The Narendra Modi government has finally taken the first step towards integrating the defence forces. As of now, the three defence services – Indian Army, IAF and Indian Navy – are under the operational command of three different single three-star officers. This new step by the Government of India seeks to amend the command rules for the three establishments. New notified rules and orders will now ensure that any officer from any one service will now exercise direct command over all personnel, reported TOI. The move has been specially implemented for the strategically located Andaman and Nicobar Command, the report further added.
The Kargil Review Committee under K Subramanyam and the GoM on national security in 2001 had recorded that Chiefs of Staff Committee (COSC) had not been effective in fulfilling its mandate. It further recommended that a position of Chief of Defence Staff (CDS) and Vice Chief of Defence Staff be introduced to strengthen the defence forces. This reform might comes across as a minor structural change. But, the impact of this reform shall bear a strong impact on the defence forces functioning. The reforms aspire to bring in a single point military advice to the government.
“I like many other experts have been writing about this for a long time now, giving reference each time to the US legislation called Goldwater Nicols Act of 1986. It is high time this structural reform happened,” Lt General Syed Ata Hasnain (Retd), Defence expert tells FE Online. It was actually the US which was the first one to take such transformative structural reform in its Defence forces. It was on October 4, 1986, that US President Ronald Reagan signed the Goldwater-Nichols Department of Defence Reorganisation Act. The Act was responsible for the most drastic change in the US Department of Defence. The Chain of Command and military advise was centralised under the Chairman of Joint Chiefs as per the Act. The Act also brought in changes to the way the services interact with each other.
“The integration of the Indian defence forces is a need for the modern day battlefield. What the Government is doing is definitely bridging the challenge of insecurity and accepting the need for bringing in more joint thinking among the Services. Amendment of laws to create better command and control systems amongst the Services is definitely a welcome move”, he further adds.

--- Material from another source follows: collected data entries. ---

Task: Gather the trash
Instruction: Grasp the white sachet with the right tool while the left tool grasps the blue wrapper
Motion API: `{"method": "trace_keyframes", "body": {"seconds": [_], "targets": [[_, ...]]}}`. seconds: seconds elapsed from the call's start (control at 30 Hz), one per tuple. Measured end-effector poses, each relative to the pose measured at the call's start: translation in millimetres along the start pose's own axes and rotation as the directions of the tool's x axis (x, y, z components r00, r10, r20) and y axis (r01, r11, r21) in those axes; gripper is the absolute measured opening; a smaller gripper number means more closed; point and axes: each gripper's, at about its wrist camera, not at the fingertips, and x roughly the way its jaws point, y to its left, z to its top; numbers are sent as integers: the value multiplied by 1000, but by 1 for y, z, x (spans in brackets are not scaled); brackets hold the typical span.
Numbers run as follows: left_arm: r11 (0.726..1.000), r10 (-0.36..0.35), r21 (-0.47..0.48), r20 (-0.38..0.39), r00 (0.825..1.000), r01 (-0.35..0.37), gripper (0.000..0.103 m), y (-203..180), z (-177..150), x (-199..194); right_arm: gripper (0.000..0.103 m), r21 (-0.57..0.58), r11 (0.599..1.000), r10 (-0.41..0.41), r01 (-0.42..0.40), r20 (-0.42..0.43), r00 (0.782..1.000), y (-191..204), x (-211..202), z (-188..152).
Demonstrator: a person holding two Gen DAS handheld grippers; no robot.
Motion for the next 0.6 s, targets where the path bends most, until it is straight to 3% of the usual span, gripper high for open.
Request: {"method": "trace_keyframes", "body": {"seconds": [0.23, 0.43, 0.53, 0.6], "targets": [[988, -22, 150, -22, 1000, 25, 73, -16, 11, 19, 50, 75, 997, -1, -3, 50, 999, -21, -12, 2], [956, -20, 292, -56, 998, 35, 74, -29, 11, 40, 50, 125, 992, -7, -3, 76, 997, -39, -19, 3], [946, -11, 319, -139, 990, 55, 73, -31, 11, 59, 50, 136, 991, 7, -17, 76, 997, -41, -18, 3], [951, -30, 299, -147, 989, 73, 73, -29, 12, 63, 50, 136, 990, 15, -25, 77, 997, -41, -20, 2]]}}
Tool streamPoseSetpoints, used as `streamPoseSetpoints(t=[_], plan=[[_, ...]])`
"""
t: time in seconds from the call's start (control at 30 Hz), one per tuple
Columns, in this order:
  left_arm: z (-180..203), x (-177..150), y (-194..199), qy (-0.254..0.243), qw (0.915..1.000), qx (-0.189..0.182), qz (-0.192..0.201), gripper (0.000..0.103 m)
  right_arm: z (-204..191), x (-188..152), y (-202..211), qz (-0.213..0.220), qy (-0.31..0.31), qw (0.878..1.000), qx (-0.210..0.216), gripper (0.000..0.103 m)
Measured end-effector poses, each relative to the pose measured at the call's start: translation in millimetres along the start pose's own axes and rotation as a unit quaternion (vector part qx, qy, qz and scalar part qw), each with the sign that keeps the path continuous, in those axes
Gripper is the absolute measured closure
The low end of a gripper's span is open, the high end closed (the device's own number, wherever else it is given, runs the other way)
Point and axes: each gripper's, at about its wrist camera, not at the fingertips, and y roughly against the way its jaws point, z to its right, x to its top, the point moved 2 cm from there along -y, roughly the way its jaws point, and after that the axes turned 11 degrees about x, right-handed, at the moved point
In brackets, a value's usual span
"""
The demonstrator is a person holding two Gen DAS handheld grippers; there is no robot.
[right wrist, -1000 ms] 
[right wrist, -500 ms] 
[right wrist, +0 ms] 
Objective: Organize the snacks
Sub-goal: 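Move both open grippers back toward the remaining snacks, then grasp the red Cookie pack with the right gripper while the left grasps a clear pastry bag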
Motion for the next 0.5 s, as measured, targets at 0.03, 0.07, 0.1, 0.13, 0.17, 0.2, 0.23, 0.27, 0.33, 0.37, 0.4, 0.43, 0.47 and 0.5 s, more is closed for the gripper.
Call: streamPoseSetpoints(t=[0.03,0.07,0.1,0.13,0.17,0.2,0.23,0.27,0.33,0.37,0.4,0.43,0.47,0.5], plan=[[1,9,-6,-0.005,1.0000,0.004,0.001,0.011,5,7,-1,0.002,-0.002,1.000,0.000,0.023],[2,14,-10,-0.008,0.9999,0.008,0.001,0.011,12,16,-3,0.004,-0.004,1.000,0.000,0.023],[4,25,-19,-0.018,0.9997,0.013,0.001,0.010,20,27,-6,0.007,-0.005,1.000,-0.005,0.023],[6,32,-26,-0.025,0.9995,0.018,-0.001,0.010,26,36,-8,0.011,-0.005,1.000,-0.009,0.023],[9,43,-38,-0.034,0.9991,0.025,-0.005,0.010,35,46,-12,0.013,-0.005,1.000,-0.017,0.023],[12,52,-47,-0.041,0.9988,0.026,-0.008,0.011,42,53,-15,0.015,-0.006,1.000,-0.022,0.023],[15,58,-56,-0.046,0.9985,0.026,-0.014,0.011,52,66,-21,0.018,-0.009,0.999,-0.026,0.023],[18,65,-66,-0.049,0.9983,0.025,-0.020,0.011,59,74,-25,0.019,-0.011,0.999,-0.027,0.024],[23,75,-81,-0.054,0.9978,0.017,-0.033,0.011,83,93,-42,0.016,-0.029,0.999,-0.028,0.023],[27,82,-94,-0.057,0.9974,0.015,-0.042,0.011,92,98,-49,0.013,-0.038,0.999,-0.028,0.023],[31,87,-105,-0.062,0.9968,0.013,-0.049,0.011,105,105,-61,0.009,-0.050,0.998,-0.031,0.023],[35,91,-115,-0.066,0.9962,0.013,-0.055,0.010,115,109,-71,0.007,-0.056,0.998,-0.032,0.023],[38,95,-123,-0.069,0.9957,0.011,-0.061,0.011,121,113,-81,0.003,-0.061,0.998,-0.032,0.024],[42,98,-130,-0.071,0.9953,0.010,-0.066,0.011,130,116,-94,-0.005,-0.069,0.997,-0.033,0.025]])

The Act also seeks to enhance the interaction and efficiency of the planning process within the three services and it will definitely ensure a sense of ‘togetherness’ in the armed forces. The Government of India which has now taken steps in Andaman Nicobar Command (ANC) will give the Commander-in-Chief of ANC the power to directly control all personnel under the three services. This development will further strengthen the case for India’s involvement in the Indian Ocean Region.